Yesterday while going through my feeds, I have landed on this post about the demographics and use-figures of various social networking (2.0) tools, et al (by businessweek) on think:lab blog. When I looked at the BusinessWeek’s graphical representation of demographics and usage figures of social networks, the first thought that came to me is, “well, this is something challenging to do in Excel“. So I started creating the chart in the most famous cell software :D, just to show you how the graph looked on BW site (click on it to see the bigger version),
(Download download the art of excel charting spreadsheet)
First up I tried creating a graphlet, a 10 by 10 cell grid that can be filled by ‘1’s based on a number between 1 and 100. The ‘1’s should be filled from left to right or right to left based on direction mentioned in a cell.
This task is simple, lets say the grid is from a1 to j10 and a11 has ‘the number of cells to be filled’ and a12 has the direction (either “R” or “L”)
The formula for any cell in the range of a1 to j10 would be,
= IF((ROW($a$10)-ROW())*10+11*(IF($a$12=”R”,0,1)) + (-1)^(IF($a$12=”R”,0,1))*((COLUMN($j$10)-COLUMN())+1)< =$a$11,1,"")
the above formula essentially means,
if direction is Left to Right,
if row of the cell * 10 + column of the cell is less than or equal to a11
return “1”
else return “”
else
if row of the cell * 10 + 10 – column of the cell is less than or equal to a11
return “1”
else return “”
Once I have the grid filled with required number of 1’s, I have applied conditional formatting (read: Creating cool dash-boards using excel conditional formatting) to change cell’s a ‘1’ in them to some color and blank ones to gray like this,
The output was something like this,
Now all I have to do is multiply this over the entire 7 columns and 6 rows like the BW’s graph and change the fill colors in conditional formatting. The final output looked something like this (click on it for a bigger version),
To end with, I have found out that doing this type of charts doesnt take much time although you need to have the creative juices to come-up with formats like this. What do you think?

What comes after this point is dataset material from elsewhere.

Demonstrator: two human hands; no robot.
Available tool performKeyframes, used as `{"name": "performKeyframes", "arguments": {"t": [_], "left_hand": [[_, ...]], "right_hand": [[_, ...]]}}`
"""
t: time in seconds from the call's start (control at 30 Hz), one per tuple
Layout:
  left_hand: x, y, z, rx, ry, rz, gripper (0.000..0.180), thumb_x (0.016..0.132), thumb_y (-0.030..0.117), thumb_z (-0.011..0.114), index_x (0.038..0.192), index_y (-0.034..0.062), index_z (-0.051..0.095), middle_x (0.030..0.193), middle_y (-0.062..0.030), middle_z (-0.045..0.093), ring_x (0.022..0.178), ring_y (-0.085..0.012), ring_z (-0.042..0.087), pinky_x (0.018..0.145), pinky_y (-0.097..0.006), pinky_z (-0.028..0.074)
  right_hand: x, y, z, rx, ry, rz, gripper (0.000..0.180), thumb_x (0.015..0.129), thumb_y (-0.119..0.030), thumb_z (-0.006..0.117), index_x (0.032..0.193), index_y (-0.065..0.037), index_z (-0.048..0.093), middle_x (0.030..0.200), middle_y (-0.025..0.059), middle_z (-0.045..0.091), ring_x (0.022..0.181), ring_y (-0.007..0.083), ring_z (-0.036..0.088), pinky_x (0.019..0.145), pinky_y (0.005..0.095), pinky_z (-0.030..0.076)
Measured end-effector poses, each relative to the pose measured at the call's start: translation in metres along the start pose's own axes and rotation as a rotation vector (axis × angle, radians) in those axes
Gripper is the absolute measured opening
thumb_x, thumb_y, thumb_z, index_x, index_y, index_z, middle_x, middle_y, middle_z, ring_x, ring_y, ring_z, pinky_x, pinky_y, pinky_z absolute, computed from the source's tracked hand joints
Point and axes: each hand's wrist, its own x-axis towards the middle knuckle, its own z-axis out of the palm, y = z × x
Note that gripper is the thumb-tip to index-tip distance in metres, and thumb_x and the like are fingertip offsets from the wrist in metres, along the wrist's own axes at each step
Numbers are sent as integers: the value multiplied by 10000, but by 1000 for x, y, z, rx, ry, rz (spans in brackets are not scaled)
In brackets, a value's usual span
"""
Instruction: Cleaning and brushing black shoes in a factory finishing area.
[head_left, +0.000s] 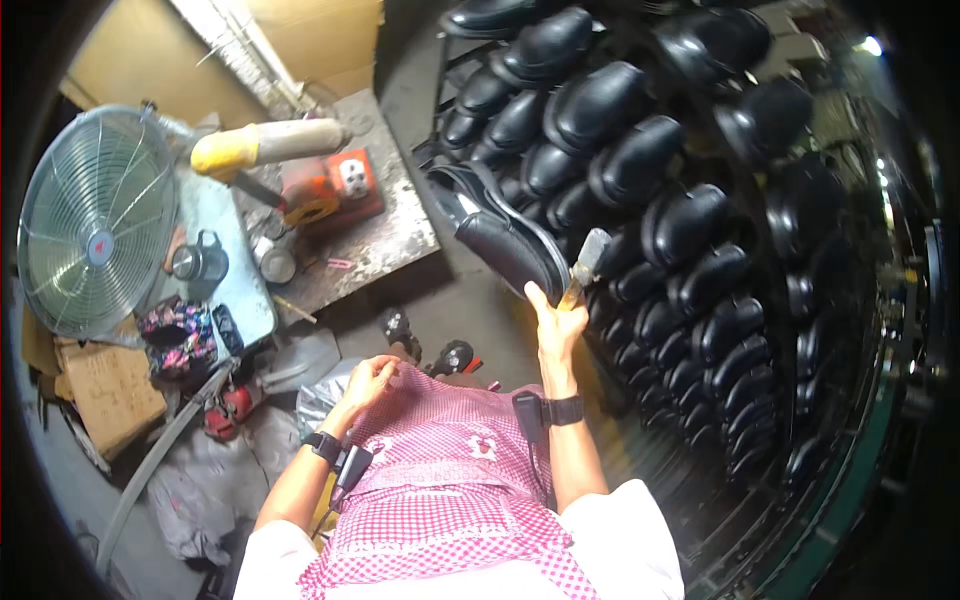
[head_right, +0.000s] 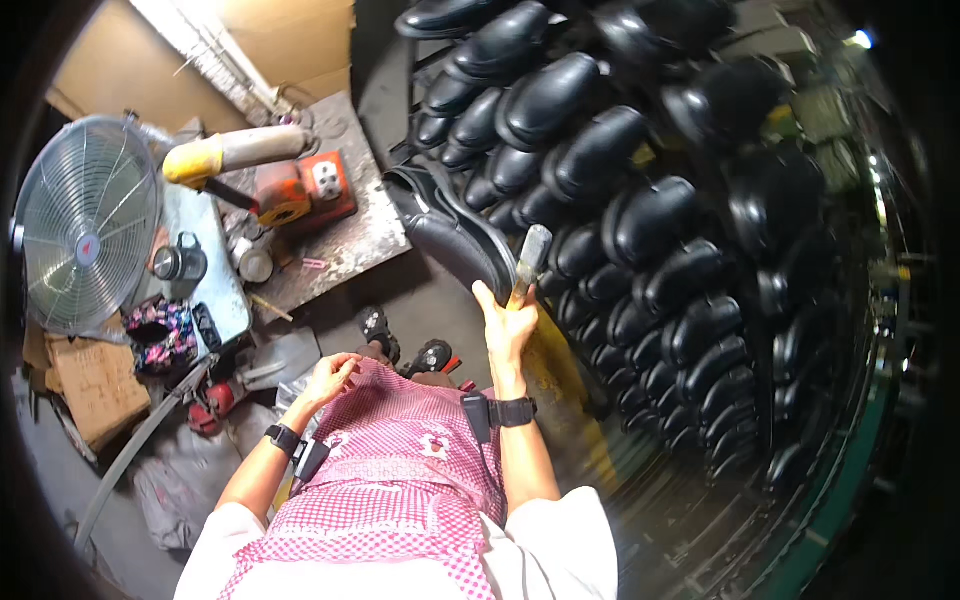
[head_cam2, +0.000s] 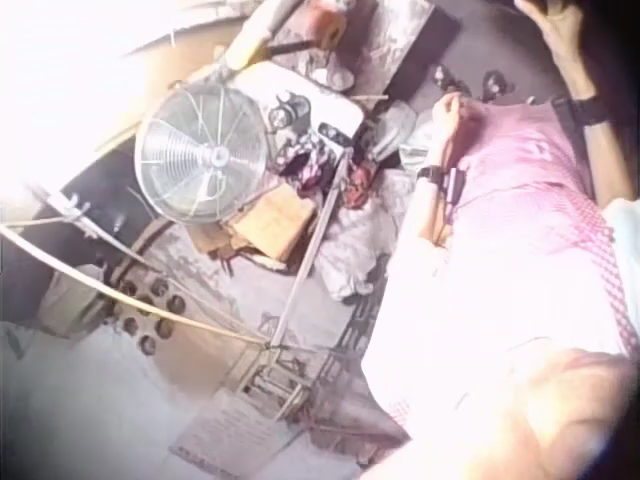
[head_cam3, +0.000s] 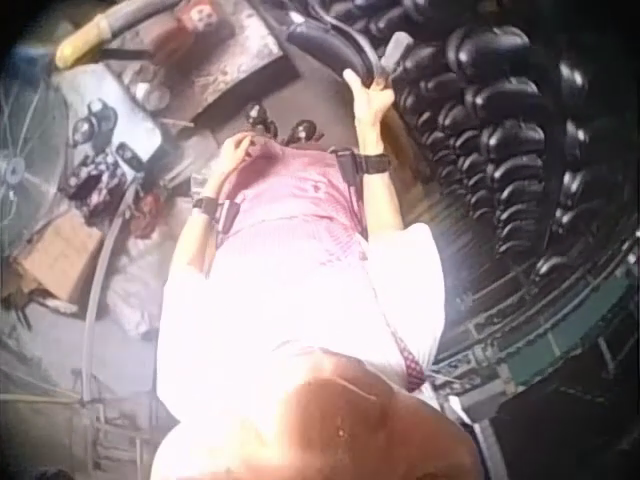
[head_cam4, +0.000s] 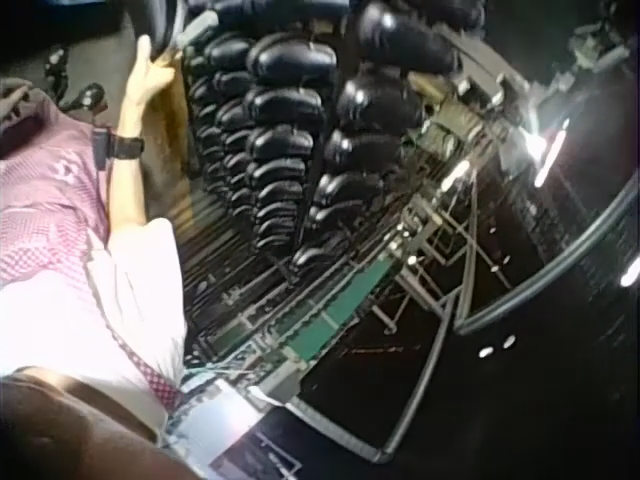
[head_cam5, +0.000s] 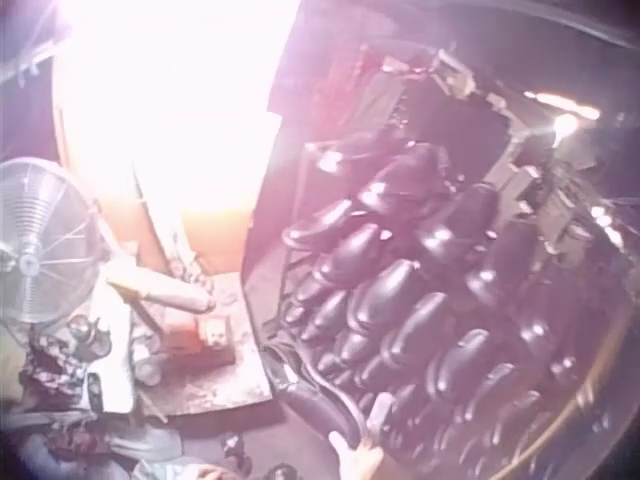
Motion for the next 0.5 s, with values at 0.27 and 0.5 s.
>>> {"name": "performKeyframes", "arguments": {"t": [0.27,0.5], "left_hand": [[-16,-50,-40,-464,282,-374,295,885,198,442,1077,-8,531,852,-86,617,521,-102,547,458,-208,435],[-10,-73,-59,-547,385,-425,268,894,175,413,1067,13,540,862,-81,625,549,-106,563,457,-209,432]], "right_hand": [[27,17,128,-48,-72,-24,672,638,-116,770,1172,96,423,1131,162,522,1033,209,493,923,285,352],[41,17,213,-201,-68,-123,639,618,-185,783,1144,24,486,1030,157,584,946,222,550,836,311,407]]}}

For those of you who want to see how this is done and do a little bit of playing around, download the art of excel charting spreadsheet.
Also read:
- Say good-bye to default chart formats
- Creating cool dash-boards using excel conditional formatting
- PHD’s Excel posts
PS: the images are from BusinessWeek.

















One Response to “SQL vs. Power Query – The Ultimate Comparison”
Enjoyed your SQL / Power Query podcast (A LOT). I've used SQL a little longer than Chandoo. Power Query not so much.
Today I still use SQL & VBA for my "go to" applications. While I don't pull billions of rows, I do pull millions. I agree with Chandoo about Power Query (PQ) lack of performance. I've tried to benchmark PQ to SQL and I find that a well written SQL will work much faster. Like mentioned in the podcast, my similar conclusion is that SQL is doing the filtering on the server while PQ is pulling data into the local computer and then filtering the data. I've heard about PQ query folding but I still prefer SQL.
My typical excel application will use SQL to pull data from an Enterprise DB. I load data into Structured Tables and/or Excel Power Pivot (especially if there's lot of data).
I like to have a Control Worksheet to enter parameters, display error messages and have user buttons to execute VBA. I use VBA to build/edit parameters used in the SQL. Sometimes I use parameter-based SQL. Sometimes I create a custom SQL String in a hidden worksheet that I then pull into VBA code (these may build a string of comma separated values that's used with a SQL include). Another SQL trick I like to do is tag my data with a YY-MM, YY-QTR, or YY-Week field constructed form a Transaction Date.
In an application, I like to create a dashboard(s) that may contain hyperlinks that allow the end-user to drill into data. Sometimes the hyperlink will point to worksheet and sometimes to a supporting workbook. In some cases, I use a double click VBA Macro that will pull additional data and direct the user to a supplemental worksheet or pivot table.
In recent years I like Dynamic Formulas & Lambda Functions. I find this preferable to pivot tales and slicers. I like to use a Lambda in conjunction with a cube formula to pull data from a power pivot data model. I.E. a Lambda using a cube formula to aggregate Accounting Data by a general ledger account and financial period. Rather than present info in a power pivot table, you can use this combination to easily build financial reports in a format that's familiar to Accounting Professionals.
One thing that PQ does very well is consolidating data from separate files. In the old days this was always a pain.
I've found that using SQL can be very trying (even for someone with experience). It's largely an iterative process. Start simple then use Xlookup (old days Match/Index). Once you get the relationships correct you can then use SQL joins to construct a well behaved SQL statement.
Most professional enterprise systems offer a schema that's very valuable for constructing SQL statements. For any given enterprise system there's often a community of users that will share SQL. I.E. MS Great Plains was a great source (but I haven't used them in years).
Hope this long reply has value - keep up the good work.